* RAW DATA
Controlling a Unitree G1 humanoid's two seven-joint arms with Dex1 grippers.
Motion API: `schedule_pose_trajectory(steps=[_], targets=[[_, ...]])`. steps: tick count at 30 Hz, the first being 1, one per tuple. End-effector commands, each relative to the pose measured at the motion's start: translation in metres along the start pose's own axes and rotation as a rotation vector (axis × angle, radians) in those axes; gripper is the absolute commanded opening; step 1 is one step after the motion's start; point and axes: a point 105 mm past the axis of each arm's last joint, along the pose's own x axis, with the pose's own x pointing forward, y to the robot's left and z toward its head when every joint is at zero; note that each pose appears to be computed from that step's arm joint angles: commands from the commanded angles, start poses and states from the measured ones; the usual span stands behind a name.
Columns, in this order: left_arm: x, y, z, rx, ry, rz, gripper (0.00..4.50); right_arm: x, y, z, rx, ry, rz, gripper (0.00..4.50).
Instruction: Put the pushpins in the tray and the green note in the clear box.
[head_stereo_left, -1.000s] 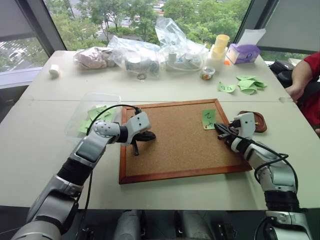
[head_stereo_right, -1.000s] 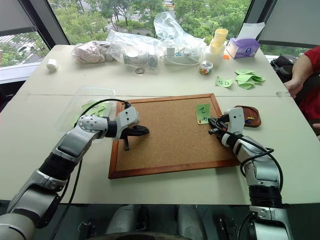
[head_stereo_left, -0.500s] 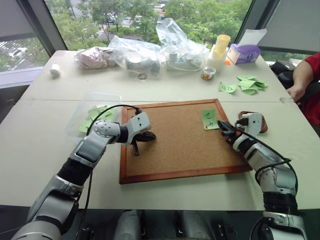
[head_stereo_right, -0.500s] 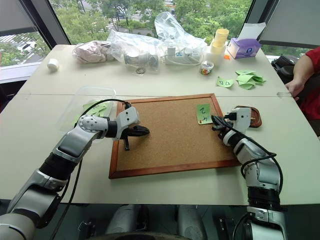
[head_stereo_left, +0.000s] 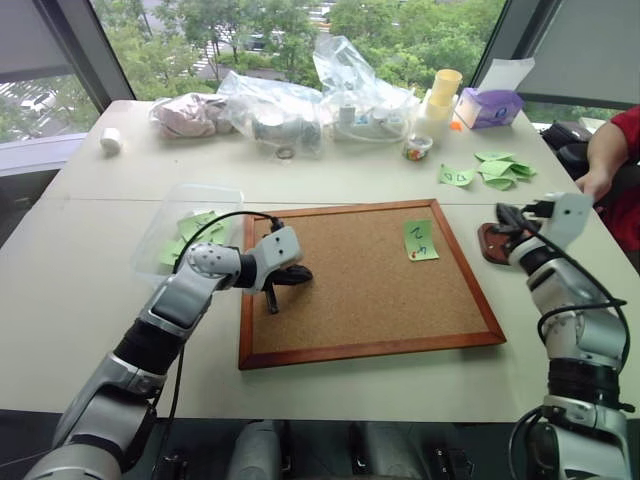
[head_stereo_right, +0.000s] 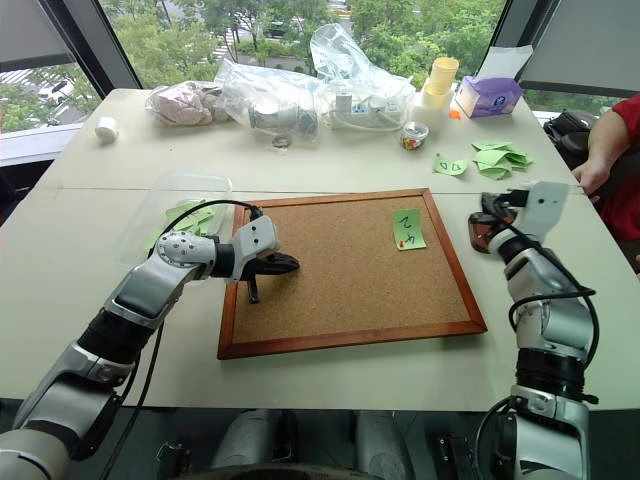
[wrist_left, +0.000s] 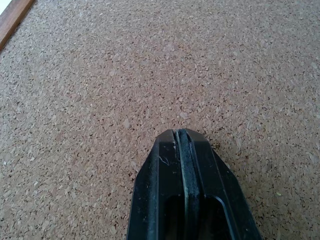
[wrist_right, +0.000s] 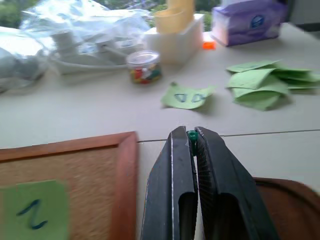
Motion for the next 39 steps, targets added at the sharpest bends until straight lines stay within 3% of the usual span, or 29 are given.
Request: schedule_pose_trajectory(steps=[1,7,8,10,17,24,27,31,34,39], targets=[[0.002,-0.005,-0.004,-0.002,0.021,-0.026,0.0,0.004,-0.018,-0.002,-0.049,0.021,-0.076,0.08],[0.004,-0.005,-0.004,-0.004,0.019,-0.021,0.0,0.012,-0.024,-0.021,-0.062,0.099,-0.08,0.08],[0.004,-0.005,-0.005,-0.006,0.018,-0.017,0.0,0.012,-0.024,-0.022,-0.059,0.102,-0.08,0.35],[0.003,-0.005,-0.005,-0.012,0.015,-0.013,0.0,0.013,-0.024,-0.024,-0.052,0.102,-0.079,0.95],[0.001,-0.005,-0.006,-0.017,0.019,-0.007,0.0,0.013,-0.027,-0.025,-0.043,0.097,-0.089,4.46],[0.002,-0.005,-0.006,-0.017,0.022,-0.006,0.0,0.011,-0.028,-0.018,-0.032,0.072,-0.087,4.46],[0.002,-0.005,-0.007,-0.016,0.022,-0.006,0.0,0.008,-0.027,-0.002,-0.018,0.006,-0.078,4.46],[0.0,-0.004,-0.008,-0.017,0.023,-0.003,0.0,-0.011,0.04,0.016,-0.11,-0.034,0.257,4.46],[0.001,-0.005,-0.008,-0.017,0.024,-0.006,0.0,-0.026,0.072,0.005,-0.174,-0.007,0.388,4.46],[0.003,-0.004,-0.007,-0.016,0.021,-0.007,0.0,-0.04,0.106,-0.022,-0.106,0.077,0.522,4.46]])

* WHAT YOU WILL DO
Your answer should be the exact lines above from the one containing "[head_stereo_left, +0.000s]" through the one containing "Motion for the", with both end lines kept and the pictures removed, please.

* RESPONSE AREA
[head_stereo_left, +0.000s] 
[head_stereo_right, +0.000s] 
[wrist_left, +0.000s] 
[wrist_right, +0.000s] 
Motion for the next 39 steps, targets added at the sharpest bends until straight lines stay within 3% of the usual span, or 29 are given.

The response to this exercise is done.